• Directions: With nothing omitted, transcribe the entries exactly as written.

• Materials provided:
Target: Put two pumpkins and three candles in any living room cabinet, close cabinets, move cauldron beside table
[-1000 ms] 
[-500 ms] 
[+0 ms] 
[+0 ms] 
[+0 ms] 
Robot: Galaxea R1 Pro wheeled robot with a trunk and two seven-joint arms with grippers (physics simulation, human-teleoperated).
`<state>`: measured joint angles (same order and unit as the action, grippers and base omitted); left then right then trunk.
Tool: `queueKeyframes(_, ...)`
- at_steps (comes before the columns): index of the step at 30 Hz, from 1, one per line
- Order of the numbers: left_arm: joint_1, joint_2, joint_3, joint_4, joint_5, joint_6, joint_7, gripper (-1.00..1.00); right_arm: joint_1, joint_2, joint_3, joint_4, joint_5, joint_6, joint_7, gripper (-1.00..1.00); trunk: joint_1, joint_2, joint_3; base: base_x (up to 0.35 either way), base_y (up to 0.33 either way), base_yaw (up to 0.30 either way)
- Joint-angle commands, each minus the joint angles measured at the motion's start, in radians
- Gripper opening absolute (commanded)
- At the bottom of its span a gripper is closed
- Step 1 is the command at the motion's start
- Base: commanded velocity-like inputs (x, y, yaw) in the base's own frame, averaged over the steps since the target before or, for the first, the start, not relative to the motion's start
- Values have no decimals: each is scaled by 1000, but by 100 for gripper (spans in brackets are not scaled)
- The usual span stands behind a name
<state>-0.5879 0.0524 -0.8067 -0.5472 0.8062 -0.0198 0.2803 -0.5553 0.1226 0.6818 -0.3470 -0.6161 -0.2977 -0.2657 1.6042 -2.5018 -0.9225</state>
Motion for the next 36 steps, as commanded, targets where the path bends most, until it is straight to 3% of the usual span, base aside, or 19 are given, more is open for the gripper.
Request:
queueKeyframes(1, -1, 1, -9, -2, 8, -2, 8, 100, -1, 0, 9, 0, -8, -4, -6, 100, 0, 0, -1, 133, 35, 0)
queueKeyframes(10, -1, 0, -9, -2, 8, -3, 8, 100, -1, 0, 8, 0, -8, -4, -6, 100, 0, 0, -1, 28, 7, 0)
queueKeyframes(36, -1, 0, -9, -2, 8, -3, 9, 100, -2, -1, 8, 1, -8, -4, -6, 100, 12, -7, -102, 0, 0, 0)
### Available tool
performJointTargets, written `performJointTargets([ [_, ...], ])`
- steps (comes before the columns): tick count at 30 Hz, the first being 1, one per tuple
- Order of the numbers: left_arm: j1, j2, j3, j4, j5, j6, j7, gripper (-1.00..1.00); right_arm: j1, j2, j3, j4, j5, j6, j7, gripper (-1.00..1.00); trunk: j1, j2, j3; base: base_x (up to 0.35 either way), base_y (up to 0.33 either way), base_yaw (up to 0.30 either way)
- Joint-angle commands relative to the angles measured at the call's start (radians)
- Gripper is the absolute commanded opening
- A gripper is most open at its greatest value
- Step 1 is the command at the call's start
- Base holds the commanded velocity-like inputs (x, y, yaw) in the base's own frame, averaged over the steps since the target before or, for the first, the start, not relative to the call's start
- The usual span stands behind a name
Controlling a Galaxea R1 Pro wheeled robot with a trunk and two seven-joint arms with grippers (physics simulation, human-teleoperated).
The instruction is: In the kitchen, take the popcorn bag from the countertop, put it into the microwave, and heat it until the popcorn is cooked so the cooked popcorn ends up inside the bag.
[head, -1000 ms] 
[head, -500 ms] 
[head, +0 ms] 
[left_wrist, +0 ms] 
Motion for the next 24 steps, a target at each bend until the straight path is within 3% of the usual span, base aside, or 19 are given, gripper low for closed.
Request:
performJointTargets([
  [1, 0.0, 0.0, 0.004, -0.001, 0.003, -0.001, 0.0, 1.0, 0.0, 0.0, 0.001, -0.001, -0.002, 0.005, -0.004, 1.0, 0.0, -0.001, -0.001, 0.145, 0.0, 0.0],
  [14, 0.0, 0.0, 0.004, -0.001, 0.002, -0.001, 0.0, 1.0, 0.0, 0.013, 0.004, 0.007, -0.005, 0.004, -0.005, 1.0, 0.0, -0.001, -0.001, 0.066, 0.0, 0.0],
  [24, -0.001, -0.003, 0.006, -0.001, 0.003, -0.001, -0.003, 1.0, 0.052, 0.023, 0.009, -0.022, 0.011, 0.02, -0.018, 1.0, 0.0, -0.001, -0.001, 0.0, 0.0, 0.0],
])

• Task response:
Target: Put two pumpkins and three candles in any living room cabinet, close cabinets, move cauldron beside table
[-1000 ms] 
[-500 ms] 
[+0 ms] 
[+0 ms] 
[+0 ms] 
Robot: Galaxea R1 Pro wheeled robot with a trunk and two seven-joint arms with grippers (physics simulation, human-teleoperated).
`<state>`: measured joint angles (same order and unit as the action, grippers and base omitted); left then right then trunk.
Tool: `queueKeyframes(_, ...)`
- at_steps (comes before the columns): index of the step at 30 Hz, from 1, one per line
- Order of the numbers: left_arm: joint_1, joint_2, joint_3, joint_4, joint_5, joint_6, joint_7, gripper (-1.00..1.00); right_arm: joint_1, joint_2, joint_3, joint_4, joint_5, joint_6, joint_7, gripper (-1.00..1.00); trunk: joint_1, joint_2, joint_3; base: base_x (up to 0.35 either way), base_y (up to 0.33 either way), base_yaw (up to 0.30 either way)
- Joint-angle commands, each minus the joint angles measured at the motion's start, in radians
- Gripper opening absolute (commanded)
- At the bottom of its span a gripper is closed
- Step 1 is the command at the motion's start
- Base: commanded velocity-like inputs (x, y, yaw) in the base's own frame, averaged over the steps since the target before or, for the first, the start, not relative to the motion's start
- Values have no decimals: each is scaled by 1000, but by 100 for gripper (spans in brackets are not scaled)
- The usual span stands behind a name
<state>-0.5879 0.0524 -0.8067 -0.5472 0.8062 -0.0198 0.2803 -0.5553 0.1226 0.6818 -0.3470 -0.6161 -0.2977 -0.2657 1.6042 -2.5018 -0.9225</state>
Motion for the next 36 steps, as commanded, targets where the path bends most, until it is straight to 3% of the usual span, base aside, or 19 are given, more is open for the gripper.
Request:
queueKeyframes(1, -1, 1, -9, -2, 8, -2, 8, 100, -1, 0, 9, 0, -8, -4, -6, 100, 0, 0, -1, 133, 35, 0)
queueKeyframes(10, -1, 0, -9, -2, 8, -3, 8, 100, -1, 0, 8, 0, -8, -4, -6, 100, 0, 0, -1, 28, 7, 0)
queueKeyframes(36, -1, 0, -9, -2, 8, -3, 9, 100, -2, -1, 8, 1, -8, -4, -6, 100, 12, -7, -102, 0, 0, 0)
### Available tool
performJointTargets, written `performJointTargets([ [_, ...], ])`
- steps (comes before the columns): tick count at 30 Hz, the first being 1, one per tuple
- Order of the numbers: left_arm: j1, j2, j3, j4, j5, j6, j7, gripper (-1.00..1.00); right_arm: j1, j2, j3, j4, j5, j6, j7, gripper (-1.00..1.00); trunk: j1, j2, j3; base: base_x (up to 0.35 either way), base_y (up to 0.33 either way), base_yaw (up to 0.30 either way)
- Joint-angle commands relative to the angles measured at the call's start (radians)
- Gripper is the absolute commanded opening
- A gripper is most open at its greatest value
- Step 1 is the command at the call's start
- Base holds the commanded velocity-like inputs (x, y, yaw) in the base's own frame, averaged over the steps since the target before or, for the first, the start, not relative to the call's start
- The usual span stands behind a name
Controlling a Galaxea R1 Pro wheeled robot with a trunk and two seven-joint arms with grippers (physics simulation, human-teleoperated).
The instruction is: In the kitchen, take the popcorn bag from the countertop, put it into the microwave, and heat it until the popcorn is cooked so the cooked popcorn ends up inside the bag.
[head, -1000 ms] 
[head, -500 ms] 
[head, +0 ms] 
[left_wrist, +0 ms] 
Motion for the next 24 steps, a target at each bend until the straight path is within 3% of the usual span, base aside, or 19 are given, gripper low for closed.
Request:
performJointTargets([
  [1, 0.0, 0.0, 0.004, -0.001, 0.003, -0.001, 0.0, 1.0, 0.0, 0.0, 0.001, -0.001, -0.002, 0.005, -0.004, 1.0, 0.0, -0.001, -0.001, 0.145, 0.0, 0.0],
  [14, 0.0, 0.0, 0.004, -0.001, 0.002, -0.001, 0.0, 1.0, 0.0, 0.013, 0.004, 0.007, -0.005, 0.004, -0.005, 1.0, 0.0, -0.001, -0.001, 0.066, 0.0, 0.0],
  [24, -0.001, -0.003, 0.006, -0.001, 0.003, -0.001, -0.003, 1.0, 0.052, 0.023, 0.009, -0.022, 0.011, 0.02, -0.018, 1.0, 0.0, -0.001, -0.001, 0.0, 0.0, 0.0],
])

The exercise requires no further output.